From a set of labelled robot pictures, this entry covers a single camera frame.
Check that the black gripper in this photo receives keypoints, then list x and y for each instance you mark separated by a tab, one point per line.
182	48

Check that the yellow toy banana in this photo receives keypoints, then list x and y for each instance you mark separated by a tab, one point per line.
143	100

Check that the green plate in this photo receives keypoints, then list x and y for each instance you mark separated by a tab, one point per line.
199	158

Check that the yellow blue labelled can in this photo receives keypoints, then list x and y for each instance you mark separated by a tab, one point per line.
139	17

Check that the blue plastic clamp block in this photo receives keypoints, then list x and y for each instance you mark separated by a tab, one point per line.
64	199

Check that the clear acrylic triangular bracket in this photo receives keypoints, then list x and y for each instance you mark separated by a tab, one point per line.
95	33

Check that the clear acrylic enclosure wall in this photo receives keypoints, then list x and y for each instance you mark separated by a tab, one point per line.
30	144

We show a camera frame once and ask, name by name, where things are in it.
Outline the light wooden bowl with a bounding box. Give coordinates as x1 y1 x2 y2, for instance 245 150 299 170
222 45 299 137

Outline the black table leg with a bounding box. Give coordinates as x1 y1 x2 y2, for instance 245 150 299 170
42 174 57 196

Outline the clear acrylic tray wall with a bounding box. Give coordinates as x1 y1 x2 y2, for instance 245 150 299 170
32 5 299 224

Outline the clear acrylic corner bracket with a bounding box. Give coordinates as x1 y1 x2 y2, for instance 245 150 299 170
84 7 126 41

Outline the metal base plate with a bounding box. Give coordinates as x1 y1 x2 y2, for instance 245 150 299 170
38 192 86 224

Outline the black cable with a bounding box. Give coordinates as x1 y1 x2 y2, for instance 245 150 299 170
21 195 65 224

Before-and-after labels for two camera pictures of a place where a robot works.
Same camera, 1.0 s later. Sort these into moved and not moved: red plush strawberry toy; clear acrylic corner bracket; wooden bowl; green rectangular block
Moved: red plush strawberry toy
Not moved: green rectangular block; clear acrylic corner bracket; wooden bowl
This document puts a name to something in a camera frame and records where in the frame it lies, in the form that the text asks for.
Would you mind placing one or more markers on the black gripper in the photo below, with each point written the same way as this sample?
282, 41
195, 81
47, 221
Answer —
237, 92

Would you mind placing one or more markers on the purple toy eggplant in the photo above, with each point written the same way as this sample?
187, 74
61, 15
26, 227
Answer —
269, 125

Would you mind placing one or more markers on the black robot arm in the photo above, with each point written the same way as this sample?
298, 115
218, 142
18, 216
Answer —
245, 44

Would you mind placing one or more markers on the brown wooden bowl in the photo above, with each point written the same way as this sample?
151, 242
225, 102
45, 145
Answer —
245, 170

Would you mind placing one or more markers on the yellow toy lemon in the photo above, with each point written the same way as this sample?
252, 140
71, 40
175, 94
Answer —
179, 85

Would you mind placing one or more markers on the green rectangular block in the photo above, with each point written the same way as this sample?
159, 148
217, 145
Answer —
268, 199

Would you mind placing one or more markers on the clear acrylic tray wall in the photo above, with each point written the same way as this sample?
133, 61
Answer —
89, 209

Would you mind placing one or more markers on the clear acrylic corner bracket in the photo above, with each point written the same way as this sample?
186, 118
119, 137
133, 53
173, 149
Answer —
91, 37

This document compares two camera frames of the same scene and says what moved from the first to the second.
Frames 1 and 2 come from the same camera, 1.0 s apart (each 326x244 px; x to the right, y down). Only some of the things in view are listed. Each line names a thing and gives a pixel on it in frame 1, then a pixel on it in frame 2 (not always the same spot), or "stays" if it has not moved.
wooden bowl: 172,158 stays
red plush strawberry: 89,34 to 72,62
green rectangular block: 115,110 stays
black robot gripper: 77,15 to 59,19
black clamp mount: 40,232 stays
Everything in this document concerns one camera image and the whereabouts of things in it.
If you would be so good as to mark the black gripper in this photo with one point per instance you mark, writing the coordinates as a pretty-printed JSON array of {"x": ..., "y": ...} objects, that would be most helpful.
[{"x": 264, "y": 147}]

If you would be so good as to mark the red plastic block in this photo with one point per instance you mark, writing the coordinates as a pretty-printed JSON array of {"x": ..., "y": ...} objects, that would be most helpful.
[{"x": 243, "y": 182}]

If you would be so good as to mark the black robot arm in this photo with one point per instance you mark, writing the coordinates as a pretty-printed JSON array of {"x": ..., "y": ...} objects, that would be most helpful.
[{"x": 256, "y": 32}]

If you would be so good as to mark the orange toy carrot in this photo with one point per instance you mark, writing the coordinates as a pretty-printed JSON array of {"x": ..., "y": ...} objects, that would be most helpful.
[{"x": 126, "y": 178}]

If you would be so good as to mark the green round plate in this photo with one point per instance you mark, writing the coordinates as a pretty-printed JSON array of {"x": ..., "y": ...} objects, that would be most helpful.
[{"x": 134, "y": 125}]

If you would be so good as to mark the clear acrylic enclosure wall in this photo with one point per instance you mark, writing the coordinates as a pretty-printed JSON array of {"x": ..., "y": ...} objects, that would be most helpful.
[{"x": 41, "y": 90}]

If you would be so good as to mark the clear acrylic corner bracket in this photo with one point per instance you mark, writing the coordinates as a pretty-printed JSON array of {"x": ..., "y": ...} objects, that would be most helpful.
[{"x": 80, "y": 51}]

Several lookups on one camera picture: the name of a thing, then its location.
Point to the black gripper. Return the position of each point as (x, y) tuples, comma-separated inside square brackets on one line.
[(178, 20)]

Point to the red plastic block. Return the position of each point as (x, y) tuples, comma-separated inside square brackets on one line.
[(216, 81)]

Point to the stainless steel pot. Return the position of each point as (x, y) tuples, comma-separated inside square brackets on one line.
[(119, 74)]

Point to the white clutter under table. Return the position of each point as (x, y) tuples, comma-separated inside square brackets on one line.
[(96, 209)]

PROBLEM DESCRIPTION >> All the records above must be transcribed without a single change to any word.

WRITTEN SOLUTION >>
From a set of labelled robot pictures, this entry covers a single camera frame.
Check that the black gripper in this photo receives keypoints, then list x and y for each instance you mark separated by a tab, one point per line.
182	48

Check that the yellow toy banana in this photo receives keypoints, then list x and y for each instance you mark separated by a tab, one point per line.
143	100

Check that the green plate in this photo receives keypoints, then list x and y for each instance you mark separated by a tab, one point per line.
199	158

Check that the yellow blue labelled can in this photo receives keypoints, then list x and y for each instance you mark separated by a tab, one point per line.
139	17

Check that the blue plastic clamp block in this photo receives keypoints, then list x and y for each instance you mark separated by a tab, one point per line.
64	199

Check that the clear acrylic triangular bracket in this photo receives keypoints, then list x and y for each instance you mark separated by a tab, one point per line.
95	33

Check that the clear acrylic enclosure wall in this photo receives keypoints, then list x and y for each instance you mark separated by a tab, one point per line.
30	144

We show a camera frame once and ask, name by name, where things are in it.
Outline the light wooden bowl with a bounding box. Give coordinates as x1 y1 x2 y2, for instance 245 150 299 170
222 45 299 137

Outline the black table leg with a bounding box. Give coordinates as x1 y1 x2 y2, for instance 245 150 299 170
42 174 57 196

Outline the clear acrylic tray wall with a bounding box. Give coordinates as x1 y1 x2 y2, for instance 245 150 299 170
32 5 299 224

Outline the clear acrylic corner bracket with a bounding box. Give coordinates as x1 y1 x2 y2, for instance 245 150 299 170
84 7 126 41

Outline the metal base plate with a bounding box. Give coordinates as x1 y1 x2 y2, for instance 245 150 299 170
38 192 86 224

Outline the black cable with a bounding box. Give coordinates as x1 y1 x2 y2, for instance 245 150 299 170
21 195 65 224

Before-and-after labels for two camera pictures of a place where a robot works.
Same camera, 1.0 s later. Sort these into moved and not moved: red plush strawberry toy; clear acrylic corner bracket; wooden bowl; green rectangular block
Moved: red plush strawberry toy
Not moved: green rectangular block; clear acrylic corner bracket; wooden bowl
This document puts a name to something in a camera frame and records where in the frame it lies, in the form that the text asks for.
Would you mind placing one or more markers on the black gripper in the photo below, with each point written the same way as this sample?
282, 41
195, 81
47, 221
Answer —
237, 92

Would you mind placing one or more markers on the purple toy eggplant in the photo above, with each point written the same way as this sample?
187, 74
61, 15
26, 227
Answer —
269, 125

Would you mind placing one or more markers on the black robot arm in the photo above, with each point written the same way as this sample?
298, 115
218, 142
18, 216
Answer —
245, 44

Would you mind placing one or more markers on the brown wooden bowl in the photo above, with each point written the same way as this sample?
151, 242
225, 102
45, 145
Answer —
245, 170

Would you mind placing one or more markers on the yellow toy lemon in the photo above, with each point written the same way as this sample?
252, 140
71, 40
175, 94
Answer —
179, 85

Would you mind placing one or more markers on the green rectangular block in the photo above, with each point written the same way as this sample?
159, 148
217, 145
Answer —
268, 199

Would you mind placing one or more markers on the clear acrylic tray wall in the photo above, with each point written the same way as this sample?
133, 61
Answer —
89, 209

Would you mind placing one or more markers on the clear acrylic corner bracket in the photo above, with each point written the same way as this sample?
186, 118
119, 137
133, 53
173, 149
Answer —
91, 37

This document compares two camera frames of the same scene and says what moved from the first to the second.
Frames 1 and 2 come from the same camera, 1.0 s apart (each 326x244 px; x to the right, y down). Only some of the things in view are listed. Each line names a thing and gives a pixel on it in frame 1, then a pixel on it in frame 2 (not always the same spot), or "stays" if it has not moved.
wooden bowl: 172,158 stays
red plush strawberry: 89,34 to 72,62
green rectangular block: 115,110 stays
black robot gripper: 77,15 to 59,19
black clamp mount: 40,232 stays
Everything in this document concerns one camera image and the whereabouts of things in it.
If you would be so good as to mark the black gripper in this photo with one point per instance you mark, writing the coordinates as a pretty-printed JSON array of {"x": ..., "y": ...} objects, that would be most helpful.
[{"x": 264, "y": 147}]

If you would be so good as to mark the red plastic block in this photo with one point per instance you mark, writing the coordinates as a pretty-printed JSON array of {"x": ..., "y": ...} objects, that would be most helpful.
[{"x": 243, "y": 182}]

If you would be so good as to mark the black robot arm in this photo with one point per instance you mark, writing the coordinates as a pretty-printed JSON array of {"x": ..., "y": ...} objects, that would be most helpful.
[{"x": 256, "y": 32}]

If you would be so good as to mark the orange toy carrot in this photo with one point per instance you mark, writing the coordinates as a pretty-printed JSON array of {"x": ..., "y": ...} objects, that would be most helpful.
[{"x": 126, "y": 178}]

If you would be so good as to mark the green round plate in this photo with one point per instance you mark, writing the coordinates as a pretty-printed JSON array of {"x": ..., "y": ...} objects, that would be most helpful.
[{"x": 134, "y": 125}]

If you would be so good as to mark the clear acrylic enclosure wall in this photo with one point per instance you mark, writing the coordinates as a pretty-printed JSON array of {"x": ..., "y": ...} objects, that would be most helpful.
[{"x": 41, "y": 90}]

If you would be so good as to mark the clear acrylic corner bracket in this photo with one point per instance you mark, writing the coordinates as a pretty-printed JSON array of {"x": ..., "y": ...} objects, that would be most helpful.
[{"x": 80, "y": 51}]

Several lookups on one camera picture: the name of a thing, then its location.
Point to the black gripper. Return the position of each point as (x, y) tuples, comma-separated inside square brackets on one line.
[(178, 20)]

Point to the red plastic block. Return the position of each point as (x, y) tuples, comma-separated inside square brackets on one line.
[(216, 81)]

Point to the stainless steel pot. Return the position of each point as (x, y) tuples, comma-separated inside square brackets on one line.
[(119, 74)]

Point to the white clutter under table. Return the position of each point as (x, y) tuples, comma-separated inside square brackets on one line.
[(96, 209)]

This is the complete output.